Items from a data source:

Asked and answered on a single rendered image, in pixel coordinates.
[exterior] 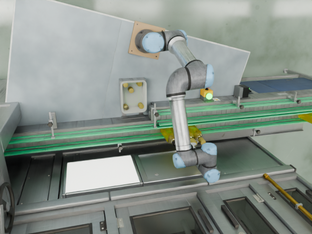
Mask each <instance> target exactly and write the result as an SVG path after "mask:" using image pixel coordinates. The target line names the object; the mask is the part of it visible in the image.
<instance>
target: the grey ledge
mask: <svg viewBox="0 0 312 234"><path fill-rule="evenodd" d="M303 124H304V123H296V124H288V125H280V126H271V127H263V128H257V130H260V134H257V133H256V132H255V136H253V133H254V132H253V131H252V129H246V130H234V131H225V132H217V133H208V134H203V135H202V138H203V139H204V140H205V141H214V140H222V139H230V138H239V137H249V136H250V137H260V136H268V135H275V134H283V133H291V132H299V131H303V130H302V129H303Z"/></svg>
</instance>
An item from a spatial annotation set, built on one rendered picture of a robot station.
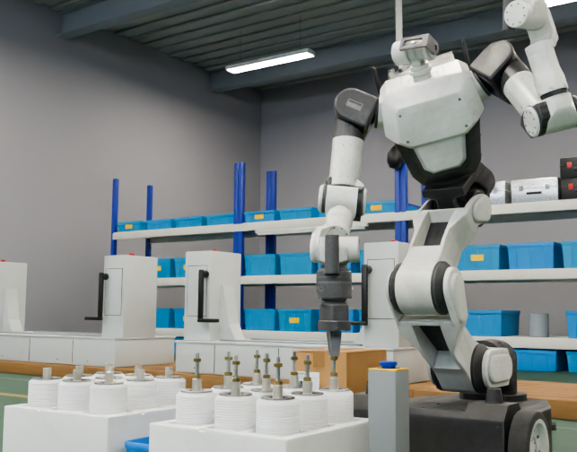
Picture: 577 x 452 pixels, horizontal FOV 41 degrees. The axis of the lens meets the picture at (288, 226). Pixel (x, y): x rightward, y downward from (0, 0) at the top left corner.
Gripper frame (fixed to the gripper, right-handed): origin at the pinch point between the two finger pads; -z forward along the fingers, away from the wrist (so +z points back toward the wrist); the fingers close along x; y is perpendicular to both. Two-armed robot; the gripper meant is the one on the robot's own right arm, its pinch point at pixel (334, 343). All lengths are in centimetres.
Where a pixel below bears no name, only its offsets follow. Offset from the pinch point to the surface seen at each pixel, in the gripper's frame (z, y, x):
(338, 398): -12.9, -0.5, 4.8
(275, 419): -15.1, -20.1, 19.4
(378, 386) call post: -9.0, 4.3, 17.6
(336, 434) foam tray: -19.8, -4.2, 13.4
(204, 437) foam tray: -20.0, -33.3, 8.7
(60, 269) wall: 53, -69, -762
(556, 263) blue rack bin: 46, 307, -346
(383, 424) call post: -17.2, 5.1, 18.7
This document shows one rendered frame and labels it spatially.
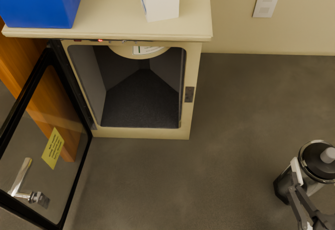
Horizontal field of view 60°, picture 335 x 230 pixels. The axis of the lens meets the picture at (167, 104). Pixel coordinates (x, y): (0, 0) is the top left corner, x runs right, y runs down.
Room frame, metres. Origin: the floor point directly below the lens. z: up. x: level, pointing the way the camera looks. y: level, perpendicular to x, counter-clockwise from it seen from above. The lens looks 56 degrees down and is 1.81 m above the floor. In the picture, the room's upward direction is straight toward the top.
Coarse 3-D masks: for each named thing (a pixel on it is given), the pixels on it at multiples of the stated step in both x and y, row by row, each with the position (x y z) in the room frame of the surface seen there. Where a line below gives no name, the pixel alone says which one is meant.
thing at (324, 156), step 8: (312, 144) 0.31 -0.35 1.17; (320, 144) 0.30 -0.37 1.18; (328, 144) 0.31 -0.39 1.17; (304, 152) 0.29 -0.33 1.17; (312, 152) 0.28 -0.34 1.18; (320, 152) 0.28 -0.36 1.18; (328, 152) 0.27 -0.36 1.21; (312, 160) 0.26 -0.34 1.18; (320, 160) 0.26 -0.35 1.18; (328, 160) 0.26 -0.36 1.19; (312, 168) 0.25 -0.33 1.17; (320, 168) 0.24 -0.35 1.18; (328, 168) 0.24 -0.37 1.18; (320, 176) 0.23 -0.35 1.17; (328, 176) 0.23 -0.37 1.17
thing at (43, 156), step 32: (32, 96) 0.32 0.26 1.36; (64, 96) 0.39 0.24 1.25; (0, 128) 0.23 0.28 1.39; (32, 128) 0.27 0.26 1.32; (64, 128) 0.34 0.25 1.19; (0, 160) 0.19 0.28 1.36; (32, 160) 0.23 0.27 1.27; (64, 160) 0.29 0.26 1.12; (32, 192) 0.18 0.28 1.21; (64, 192) 0.23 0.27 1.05; (32, 224) 0.13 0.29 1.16
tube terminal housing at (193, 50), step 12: (192, 48) 0.44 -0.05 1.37; (192, 60) 0.44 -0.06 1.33; (192, 72) 0.44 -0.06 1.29; (192, 84) 0.44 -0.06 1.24; (84, 96) 0.45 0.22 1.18; (192, 108) 0.44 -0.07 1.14; (180, 120) 0.46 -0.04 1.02; (96, 132) 0.45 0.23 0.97; (108, 132) 0.44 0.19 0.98; (120, 132) 0.44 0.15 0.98; (132, 132) 0.44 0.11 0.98; (144, 132) 0.44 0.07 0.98; (156, 132) 0.44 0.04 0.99; (168, 132) 0.44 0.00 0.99; (180, 132) 0.44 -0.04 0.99
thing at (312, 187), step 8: (304, 144) 0.31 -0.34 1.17; (304, 160) 0.27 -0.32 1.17; (304, 168) 0.25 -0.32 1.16; (288, 176) 0.27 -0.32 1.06; (304, 176) 0.24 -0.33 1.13; (312, 176) 0.23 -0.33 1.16; (280, 184) 0.27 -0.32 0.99; (288, 184) 0.25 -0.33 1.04; (304, 184) 0.23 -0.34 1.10; (312, 184) 0.23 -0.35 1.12; (320, 184) 0.22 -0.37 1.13; (280, 192) 0.25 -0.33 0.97; (312, 192) 0.22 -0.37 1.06
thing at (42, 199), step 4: (40, 192) 0.18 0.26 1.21; (32, 196) 0.17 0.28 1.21; (36, 196) 0.17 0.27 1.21; (40, 196) 0.17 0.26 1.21; (44, 196) 0.18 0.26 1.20; (32, 200) 0.17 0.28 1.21; (36, 200) 0.17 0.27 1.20; (40, 200) 0.16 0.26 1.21; (44, 200) 0.17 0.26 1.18; (48, 200) 0.18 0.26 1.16; (40, 204) 0.16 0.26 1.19; (44, 204) 0.17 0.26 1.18; (48, 204) 0.17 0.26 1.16
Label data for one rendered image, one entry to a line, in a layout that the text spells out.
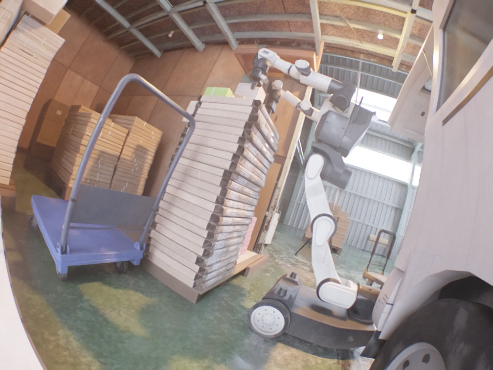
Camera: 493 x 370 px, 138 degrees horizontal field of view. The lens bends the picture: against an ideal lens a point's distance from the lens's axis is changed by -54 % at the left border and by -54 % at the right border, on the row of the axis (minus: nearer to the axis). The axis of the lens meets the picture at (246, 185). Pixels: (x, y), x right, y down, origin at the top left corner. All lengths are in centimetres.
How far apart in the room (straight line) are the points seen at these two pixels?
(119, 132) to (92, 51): 305
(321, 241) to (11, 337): 124
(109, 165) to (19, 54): 148
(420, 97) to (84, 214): 219
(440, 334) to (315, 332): 67
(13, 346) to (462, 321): 96
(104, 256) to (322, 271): 105
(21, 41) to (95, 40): 344
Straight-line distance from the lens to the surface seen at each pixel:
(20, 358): 63
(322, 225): 106
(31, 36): 189
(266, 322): 104
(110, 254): 97
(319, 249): 109
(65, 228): 82
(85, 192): 78
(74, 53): 494
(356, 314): 123
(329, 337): 110
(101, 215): 86
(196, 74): 354
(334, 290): 112
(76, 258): 90
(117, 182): 247
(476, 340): 49
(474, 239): 53
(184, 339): 90
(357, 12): 272
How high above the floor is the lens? 61
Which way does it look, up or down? 3 degrees up
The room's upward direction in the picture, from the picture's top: 19 degrees clockwise
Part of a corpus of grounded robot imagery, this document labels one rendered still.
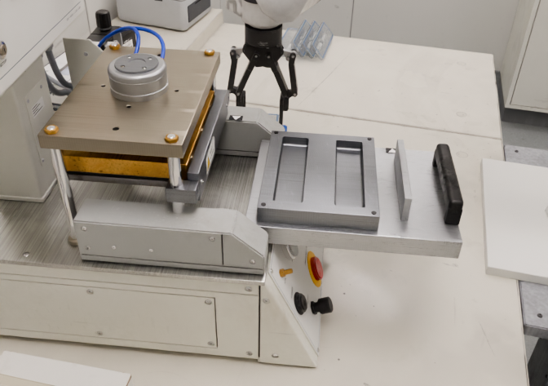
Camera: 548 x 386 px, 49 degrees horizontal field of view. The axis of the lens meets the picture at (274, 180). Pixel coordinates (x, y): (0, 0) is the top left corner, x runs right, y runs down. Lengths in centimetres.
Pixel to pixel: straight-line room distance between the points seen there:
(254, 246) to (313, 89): 91
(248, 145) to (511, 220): 54
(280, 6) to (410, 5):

> **Exercise**: Here the records must be restated exactly, minus any images.

> **Exercise result**:
Asked and answered on a single rendered image, in pixel coordinates.
[exterior] 
Mask each <instance> target exactly and write the result as an SVG path after "mask:" using image pixel coordinates. The target line names the object; the mask is the part of it visible in the image.
<instance>
target: the grey ledge
mask: <svg viewBox="0 0 312 234"><path fill-rule="evenodd" d="M303 124H304V123H296V124H288V125H280V126H271V127H263V128H257V130H260V134H257V133H256V132H255V136H253V133H254V132H253V131H252V129H246V130H234V131H225V132H217V133H208V134H203V135H202V138H203V139H204V140H205V141H214V140H222V139H230V138H239V137H249V136H250V137H260V136H268V135H275V134H283V133H291V132H299V131H303V130H302V129H303Z"/></svg>
</instance>
An item from a spatial annotation set, built on one rendered picture of a robot station.
Picture: 577 x 452 pixels, horizontal FOV 41 degrees. The axis of the lens meets the picture at (288, 226). Pixel (x, y): x rightward, y downward from (0, 0) at the top left corner.
Gripper frame (fixed to the gripper, right-handed): origin at the pinch point between the two finger pads; -z forward along the fingers, away from the wrist (so +z points back toward the wrist); the fingers close along x; y is perpendicular to both. Two-armed robot; the gripper meant is the one on the robot's own right arm, its pinch point at pixel (334, 343). All lengths are in centimetres.
Where a pixel below bears no name, only its offsets follow. Offset from the pinch point to the surface seen at each pixel, in the gripper's frame (z, y, x):
(338, 398): -12.9, -0.5, 4.8
(275, 419): -15.1, -20.1, 19.4
(378, 386) call post: -9.0, 4.3, 17.6
(336, 434) foam tray: -19.8, -4.2, 13.4
(204, 437) foam tray: -20.0, -33.3, 8.7
(60, 269) wall: 53, -69, -762
(556, 263) blue rack bin: 46, 307, -346
(383, 424) call post: -17.2, 5.1, 18.7
This document shows one rendered frame and labels it spatially.
Horizontal field of view 60°, picture 335 x 230 pixels. The axis of the lens meets the picture at (167, 104). Pixel coordinates (x, y): (0, 0) is the top left corner, x runs right, y runs down.
Room frame, metres. Origin: the floor point directly below the lens. z: up. x: level, pointing the way the camera looks. y: level, perpendicular to x, counter-clockwise from it seen from above. The lens looks 56 degrees down and is 1.81 m above the floor. In the picture, the room's upward direction is straight toward the top.
Coarse 3-D masks: for each named thing (a pixel on it is given), the pixels on it at multiples of the stated step in both x and y, row by row, each with the position (x y z) in the room frame of the surface seen there. Where a line below gives no name, the pixel alone says which one is meant.
thing at (324, 156), step 8: (312, 144) 0.31 -0.35 1.17; (320, 144) 0.30 -0.37 1.18; (328, 144) 0.31 -0.39 1.17; (304, 152) 0.29 -0.33 1.17; (312, 152) 0.28 -0.34 1.18; (320, 152) 0.28 -0.36 1.18; (328, 152) 0.27 -0.36 1.21; (312, 160) 0.26 -0.34 1.18; (320, 160) 0.26 -0.35 1.18; (328, 160) 0.26 -0.36 1.19; (312, 168) 0.25 -0.33 1.17; (320, 168) 0.24 -0.35 1.18; (328, 168) 0.24 -0.37 1.18; (320, 176) 0.23 -0.35 1.17; (328, 176) 0.23 -0.37 1.17
thing at (43, 156), step 32: (32, 96) 0.32 0.26 1.36; (64, 96) 0.39 0.24 1.25; (0, 128) 0.23 0.28 1.39; (32, 128) 0.27 0.26 1.32; (64, 128) 0.34 0.25 1.19; (0, 160) 0.19 0.28 1.36; (32, 160) 0.23 0.27 1.27; (64, 160) 0.29 0.26 1.12; (32, 192) 0.18 0.28 1.21; (64, 192) 0.23 0.27 1.05; (32, 224) 0.13 0.29 1.16
tube terminal housing at (193, 50), step 12: (192, 48) 0.44 -0.05 1.37; (192, 60) 0.44 -0.06 1.33; (192, 72) 0.44 -0.06 1.29; (192, 84) 0.44 -0.06 1.24; (84, 96) 0.45 0.22 1.18; (192, 108) 0.44 -0.07 1.14; (180, 120) 0.46 -0.04 1.02; (96, 132) 0.45 0.23 0.97; (108, 132) 0.44 0.19 0.98; (120, 132) 0.44 0.15 0.98; (132, 132) 0.44 0.11 0.98; (144, 132) 0.44 0.07 0.98; (156, 132) 0.44 0.04 0.99; (168, 132) 0.44 0.00 0.99; (180, 132) 0.44 -0.04 0.99
thing at (312, 187), step 8: (304, 144) 0.31 -0.34 1.17; (304, 160) 0.27 -0.32 1.17; (304, 168) 0.25 -0.32 1.16; (288, 176) 0.27 -0.32 1.06; (304, 176) 0.24 -0.33 1.13; (312, 176) 0.23 -0.33 1.16; (280, 184) 0.27 -0.32 0.99; (288, 184) 0.25 -0.33 1.04; (304, 184) 0.23 -0.34 1.10; (312, 184) 0.23 -0.35 1.12; (320, 184) 0.22 -0.37 1.13; (280, 192) 0.25 -0.33 0.97; (312, 192) 0.22 -0.37 1.06
thing at (42, 199), step 4: (40, 192) 0.18 0.26 1.21; (32, 196) 0.17 0.28 1.21; (36, 196) 0.17 0.27 1.21; (40, 196) 0.17 0.26 1.21; (44, 196) 0.18 0.26 1.20; (32, 200) 0.17 0.28 1.21; (36, 200) 0.17 0.27 1.20; (40, 200) 0.16 0.26 1.21; (44, 200) 0.17 0.26 1.18; (48, 200) 0.18 0.26 1.16; (40, 204) 0.16 0.26 1.19; (44, 204) 0.17 0.26 1.18; (48, 204) 0.17 0.26 1.16
Label data for one rendered image, one entry to a line, in a layout that the text spells out.
Camera: 493 x 370 px, 138 degrees horizontal field of view. The lens bends the picture: against an ideal lens a point's distance from the lens's axis is changed by -54 % at the left border and by -54 % at the right border, on the row of the axis (minus: nearer to the axis). The axis of the lens meets the picture at (246, 185). Pixels: (x, y), x right, y down, origin at the top left corner. All lengths are in centimetres.
How far apart in the room (straight line) are the points seen at these two pixels?
(119, 132) to (92, 51): 305
(321, 241) to (11, 337): 124
(109, 165) to (19, 54): 148
(420, 97) to (84, 214): 219
(440, 334) to (315, 332): 67
(13, 346) to (462, 321): 96
(104, 256) to (322, 271): 105
(21, 41) to (95, 40): 344
Straight-line distance from the lens to the surface seen at each pixel:
(20, 358): 63
(322, 225): 106
(31, 36): 189
(266, 322): 104
(110, 254): 97
(319, 249): 109
(65, 228): 82
(85, 192): 78
(74, 53): 494
(356, 314): 123
(329, 337): 110
(101, 215): 86
(196, 74): 354
(334, 290): 112
(76, 258): 90
(117, 182): 247
(476, 340): 49
(474, 239): 53
(184, 339): 90
(357, 12): 272
How high above the floor is the lens? 61
Which way does it look, up or down? 3 degrees up
The room's upward direction in the picture, from the picture's top: 19 degrees clockwise
Part of a corpus of grounded robot imagery, this document labels one rendered still.
Camera: 548 x 386 px, 49 degrees horizontal field of view. The axis of the lens meets the picture at (274, 180). Pixel coordinates (x, y): (0, 0) is the top left corner, x runs right, y runs down. Lengths in centimetres.
Pixel to pixel: straight-line room distance between the points seen there:
(254, 246) to (313, 89): 91
(248, 145) to (511, 220): 54
(280, 6) to (410, 5):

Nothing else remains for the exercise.